—Par Daniel Cohen—
En tant qu’humains, nous sommes en conflit intérieur permanent entre désir de gratification immédiate et gestion prudente de nos vies. Ce conflit s’exprime aussi au niveau sociétal. Comment faire en sorte que l’homo economicus en nous prenne les meilleures décisions possibles au plan personnel comme au plan économique ?
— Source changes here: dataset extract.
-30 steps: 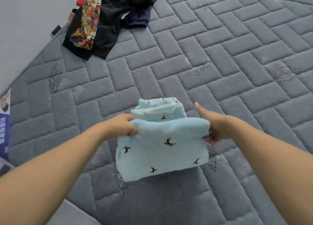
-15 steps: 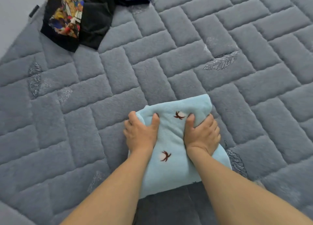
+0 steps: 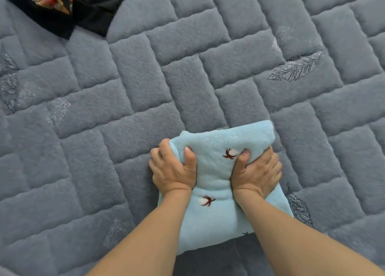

Épicure, dont les aspirants au bonheur se croient souvent les disciples, est en accord avec l’idée moderne, qui sera notamment énoncée par Jeremy Bentham au XVIIIe siècle, selon laquelle il faut chercher le plaisir et éviter la douleur. Épicure prend pourtant grand soin de distinguer les plaisirs « en mouvement », liés à la satisfaction d’un besoin, et donc mêlés de douleur, et les plaisirs « en repos », statiques, purs, qui supposent les désirs satisfaits. Platon, dans le Gorgias, est plus radical. La recherche du bonheur souffre à ses yeux d’une contradiction fondamentale : le bonheur a besoin du désir, alors que celui-ci exclut le bonheur. Pour Platon, le bonheur, s’il faut l’appeler ainsi, est la récompense d’une « bonne vie », pas son but.